Fukushima: Wasserstoffexplosion
Von den Unglücksmeilern in Fukushima meldete der Sender NHK wenig später Explosionsgeräusche in der Nähe des Reaktors Nummer 3. Wie die Nachrichtenagentur Kyodo berichtete, war es eine Wasserstoffexplosion. Eine solche Detonation hatte es bereits am Samstag im Reaktorblock 1 gegeben. Medien berichteten, der in östliche Richtung wehende Wind trage eine mögliche Wolke aus radioaktiver Strahlung hinaus auf den Pazifik tragen und nicht ins Landesinnere.
Reaktoren: Widersprüchliche Informationen
Die Katastrophe hatte am Freitag ihren Lauf genommen: Ein Beben mit der Stärke 9,0 beschädigte die Kühlsysteme und löste eine Überhitzung der Brennstäbe aus. Der anschließende Tsunami riss die Dieselmotoren fort, die eigentlich als Sicherheitssystem die Kühlung übernehmen sollten. Ein Betrieb mit Notbatterien reichte anschließend nicht aus, um Schlimmeres abzuwenden. Nach wie vor gibt es auch nach der neuen Explosion widersprüchliche Angaben über den Zustand der Reaktoren und ob Kernschmelzen eingesetzt haben.
Elf Arbeiter verletzt
TV-Sender zeigten am Montag Rauch über den Reaktorgebäuden. Elf Mitarbeiter wurden verletzt, teilte der Betreiber Tepco mit. Helfer hatten zunächst nach sieben Vermissten suchen müssen. Techniker in Fukushima arbeiteten seit Freitag daran, Druck abzulassen und eine Kernschmelze zu verhindern. Nach dem Ausfall der Kühlsysteme war die Temperatur der Brennstäbe außer Kontrolle geraten.
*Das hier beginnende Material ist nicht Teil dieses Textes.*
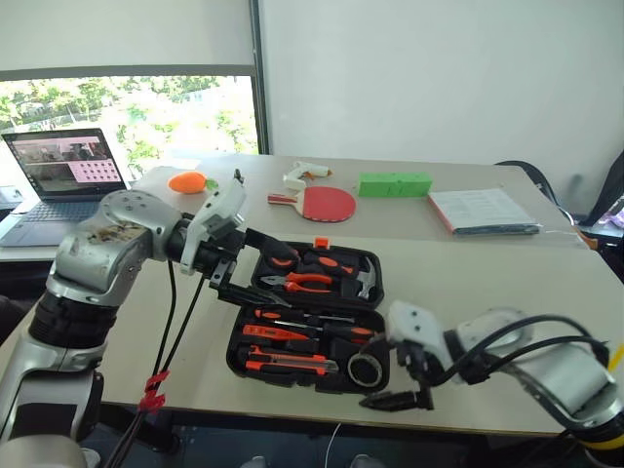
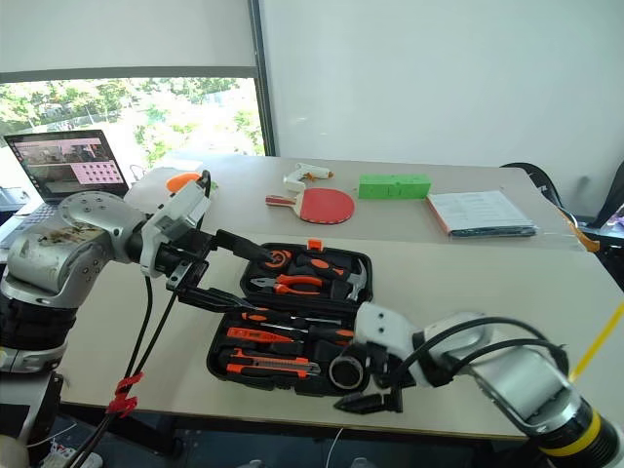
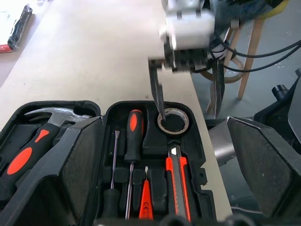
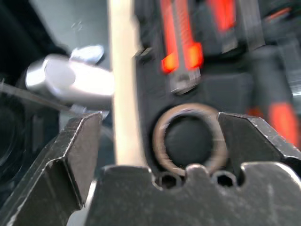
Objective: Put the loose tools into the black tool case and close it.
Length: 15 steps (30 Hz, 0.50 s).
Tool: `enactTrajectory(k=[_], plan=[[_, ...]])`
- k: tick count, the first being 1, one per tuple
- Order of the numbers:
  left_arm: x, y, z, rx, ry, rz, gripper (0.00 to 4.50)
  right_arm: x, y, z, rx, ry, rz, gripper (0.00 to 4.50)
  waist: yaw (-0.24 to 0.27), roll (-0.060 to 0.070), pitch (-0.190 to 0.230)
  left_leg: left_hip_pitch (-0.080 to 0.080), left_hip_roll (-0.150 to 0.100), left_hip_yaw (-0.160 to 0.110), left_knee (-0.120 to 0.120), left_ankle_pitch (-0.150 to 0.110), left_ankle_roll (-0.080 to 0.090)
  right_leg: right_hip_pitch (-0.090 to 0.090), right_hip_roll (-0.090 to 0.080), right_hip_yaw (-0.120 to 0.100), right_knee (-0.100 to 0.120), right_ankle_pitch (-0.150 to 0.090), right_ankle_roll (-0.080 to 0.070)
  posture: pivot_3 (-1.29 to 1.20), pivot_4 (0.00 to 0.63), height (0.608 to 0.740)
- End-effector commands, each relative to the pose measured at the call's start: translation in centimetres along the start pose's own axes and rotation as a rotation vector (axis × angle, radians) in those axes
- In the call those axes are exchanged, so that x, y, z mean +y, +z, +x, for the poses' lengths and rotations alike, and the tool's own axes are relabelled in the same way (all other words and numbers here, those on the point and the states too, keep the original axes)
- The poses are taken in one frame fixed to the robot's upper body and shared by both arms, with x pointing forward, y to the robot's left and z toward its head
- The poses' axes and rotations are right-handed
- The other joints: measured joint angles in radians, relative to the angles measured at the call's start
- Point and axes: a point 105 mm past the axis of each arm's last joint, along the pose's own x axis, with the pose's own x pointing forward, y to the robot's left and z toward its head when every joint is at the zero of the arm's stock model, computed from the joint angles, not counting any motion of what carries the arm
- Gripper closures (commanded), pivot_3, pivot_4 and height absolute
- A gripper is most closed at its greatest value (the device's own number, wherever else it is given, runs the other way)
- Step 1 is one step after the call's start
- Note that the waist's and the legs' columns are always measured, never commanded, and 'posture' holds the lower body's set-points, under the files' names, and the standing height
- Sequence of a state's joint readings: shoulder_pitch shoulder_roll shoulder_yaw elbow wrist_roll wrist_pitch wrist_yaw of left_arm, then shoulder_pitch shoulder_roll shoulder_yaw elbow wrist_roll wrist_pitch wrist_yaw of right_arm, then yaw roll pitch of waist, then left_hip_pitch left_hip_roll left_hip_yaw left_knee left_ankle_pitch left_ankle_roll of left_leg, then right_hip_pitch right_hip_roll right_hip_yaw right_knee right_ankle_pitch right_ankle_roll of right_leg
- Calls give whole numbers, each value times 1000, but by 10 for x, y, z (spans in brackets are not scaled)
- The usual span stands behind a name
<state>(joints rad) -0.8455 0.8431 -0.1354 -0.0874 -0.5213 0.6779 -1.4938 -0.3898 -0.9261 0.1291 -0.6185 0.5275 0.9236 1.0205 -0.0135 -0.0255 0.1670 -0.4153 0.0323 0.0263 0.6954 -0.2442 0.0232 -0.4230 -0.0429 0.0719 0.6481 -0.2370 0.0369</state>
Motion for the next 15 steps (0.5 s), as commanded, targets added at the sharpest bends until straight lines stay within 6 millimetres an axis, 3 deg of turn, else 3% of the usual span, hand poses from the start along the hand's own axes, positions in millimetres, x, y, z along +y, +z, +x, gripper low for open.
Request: enactTrajectory(k=[1,2,5,11,12,15], plan=[[15,-24,-19,60,180,-54,505,-23,-4,-29,-48,-167,103,899,0,0,0,0,0,0,0,0,0,0,0,0,0,0,0,0,150,738],[16,-36,-24,97,219,-67,654,-28,-10,-34,-43,-210,123,1236,-1,0,0,0,0,0,0,0,0,0,0,0,0,0,0,0,150,738],[18,-71,-37,206,318,-98,1826,-37,-28,-38,-21,-297,157,2346,-2,0,0,0,0,0,-1,0,0,-1,0,0,0,0,-1,0,150,738],[17,-124,-50,382,445,-149,3976,-42,-52,-24,4,-349,157,4337,-1,-1,0,-1,0,1,-1,0,0,-1,0,0,0,0,-1,0,150,738],[16,-128,-49,392,449,-157,4366,-43,-53,-21,4,-350,154,4498,-1,-1,0,-1,0,1,-1,0,0,-1,0,0,0,0,0,0,150,738],[18,-145,-42,445,472,-177,4452,-52,-57,-9,5,-360,140,4500,1,-1,0,-1,0,1,-1,0,0,-1,0,0,0,0,0,0,150,738]])
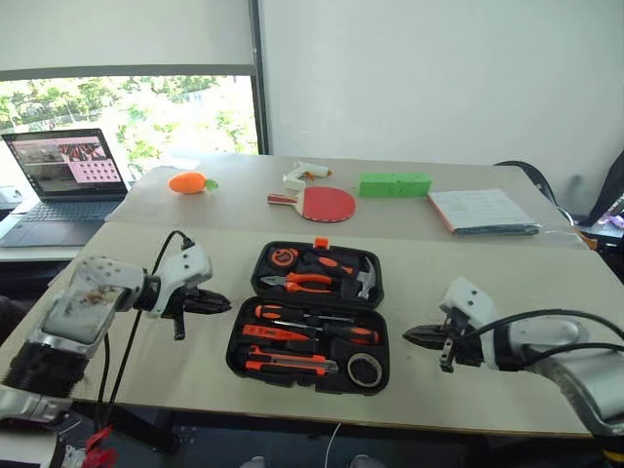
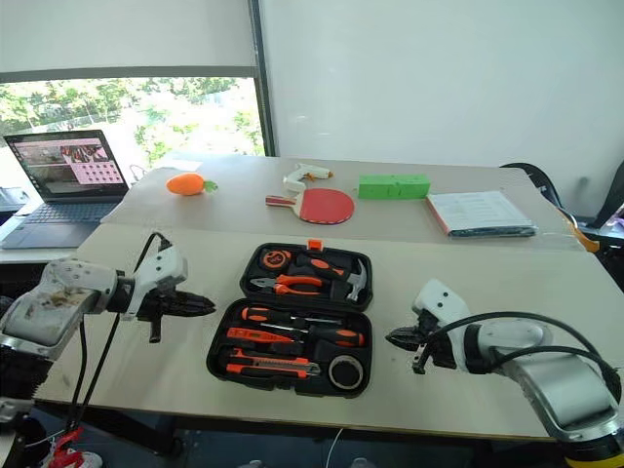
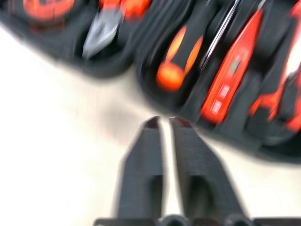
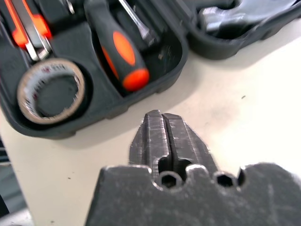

Bereits vor der zweiten Explosion hatte es schlimme Nachrichten von den Anlagen gegeben: Der Betreiber Tepco meldete der Regierung abermals ein Überschreiten der erlaubten Höchstwerte, wie Kyodo berichtete.
Nach Beben in Tokio stark zu spüren
Das Nachbeben war auch in der Metropole Tokio kräftig zu spüren. Eine Reporterin der Nachrichtenagentur dpa berichtete von heftig wackelnden Gebäuden am internationalen Flughafen Tokio-Narita. Reisende seien erschrocken aufgesprungen. Mitarbeiter der Airlines riefen die Anwesenden auf, sich auf den Boden zu hocken. Auch nach dem Beben wurde das Abfertigen von Flugzeugen vorerst gestoppt.
Hunderte Leichen entdeckt
Nach Berichten der Agentur Kyodo wurden noch vor dem neuen Beben in der Präfektur Miyagi im Nordosten des Landes Hunderte weitere Leichen entdeckt. Die genaue Zahl der Toten war zunächst unklar; die Polizei sprach von 1000 Leichen in Onagawa in der Katastrophenregion Miyagi. Kyodo hatte davor von etwa 2000 Leichen berichtet. Es wird befürchtet, dass durch das Erdbeben und den Tsunami mehr als 10 000 Menschen getötet wurden. Mit Stand vom Montagfrüh deutscher Zeit hatten die Behörden 1627 Opfer identifiziert. Demnach gibt 1720 Vermisste. (Text: DPA, Red.)